Failed to create interface using TF Hub loaded model

Hello,

I am trying to run object detection script from below link using saved trained model.
link - 이미지 분류자 다시 훈련하기  |  TensorFlow Hub

I have used “efficientnetv2-xl-21k-ft1k” pre-trained model for training.

object detection script not allowing to use image with resolution other than 512*512 and datatype other that float32 while reshaping.
Is there any way to use image with any resolution as well as any of the data type?

I got below error :
Code :-

running inference

results = hub_model(image_np)
print(results)
result = {key:value.numpy() for key,value in results.items()}
print(result.keys())

Error : -

ValueError Traceback (most recent call last)
in <cell line: 2>()
1 # running inference
----> 2 results = hub_model(image_np)
3 print(results)
4
5 # different object detection models have additional results

2 frames
/usr/local/lib/python3.10/dist-packages/tensorflow/python/saved_model/function_deserialization.py in restored_function_body(*args, **kwargs)
333 “Option {}:\n {}\n Keyword arguments: {}”.format(
334 index + 1, _pretty_format_positional(positional), keyword))
→ 335 raise ValueError(
336 "Could not find matching concrete function to call loaded from the "
337 f"SavedModel. Got:\n {_pretty_format_positional(args)}\n Keyword "

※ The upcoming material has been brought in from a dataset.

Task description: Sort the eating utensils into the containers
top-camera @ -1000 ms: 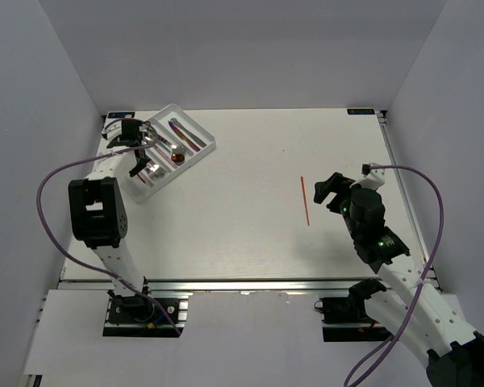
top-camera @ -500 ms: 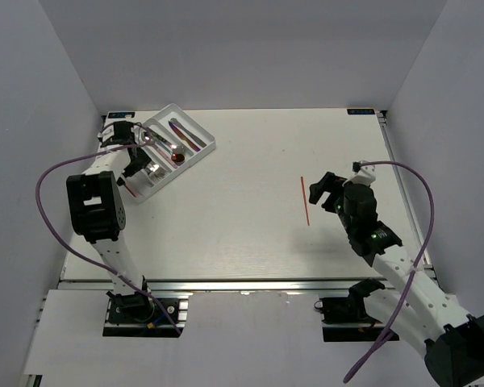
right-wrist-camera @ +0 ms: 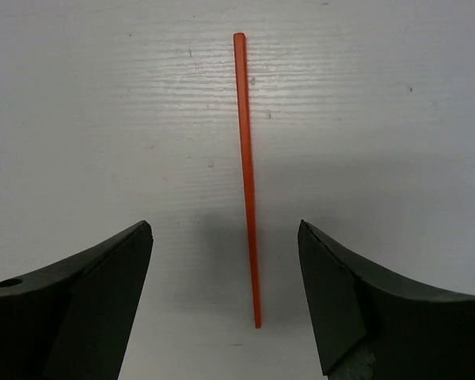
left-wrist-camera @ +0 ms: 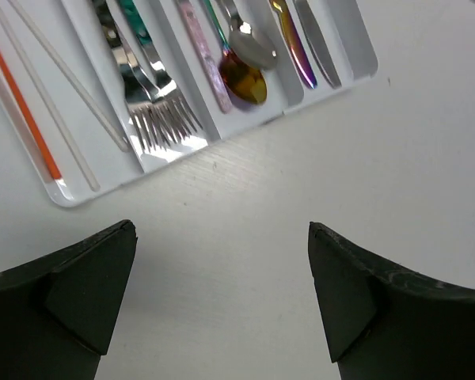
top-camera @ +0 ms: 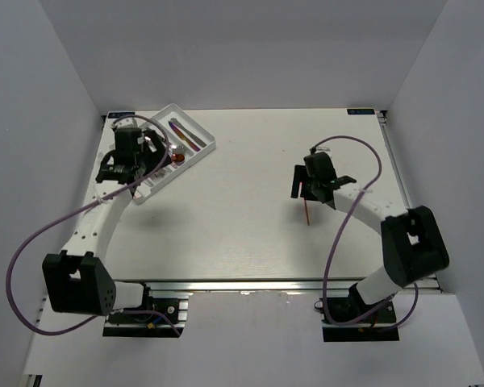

ValueError: Could not find matching concrete function to call loaded from the SavedModel. Got:
Positional arguments (3 total):
* <tf.Tensor ‘inputs:0’ shape=(1, 2769, 1698, 3) dtype=uint8>
* False
* None
Keyword arguments: {}

Expected these arguments to match one of the following 2 option(s):

Option 1:
Positional arguments (3 total):
* TensorSpec(shape=(None, 512, 512, 3), dtype=tf.float32, name=‘input_1’)
* True
* None
Keyword arguments: {}

Option 2:
Positional arguments (3 total):
* TensorSpec(shape=(None, 512, 512, 3), dtype=tf.float32, name=‘input_1’)
* False
* None
Keyword arguments: {}

Hi @Tanvi, By looking at the error I suspect that there is a shape mismatch between the model input define and the input you are passing. Could you please make sure that both the shapes are the same or not. If you are still facing the issue even after passing the correct data shape please provide the stand alone code to reproduce the issue. Thank you.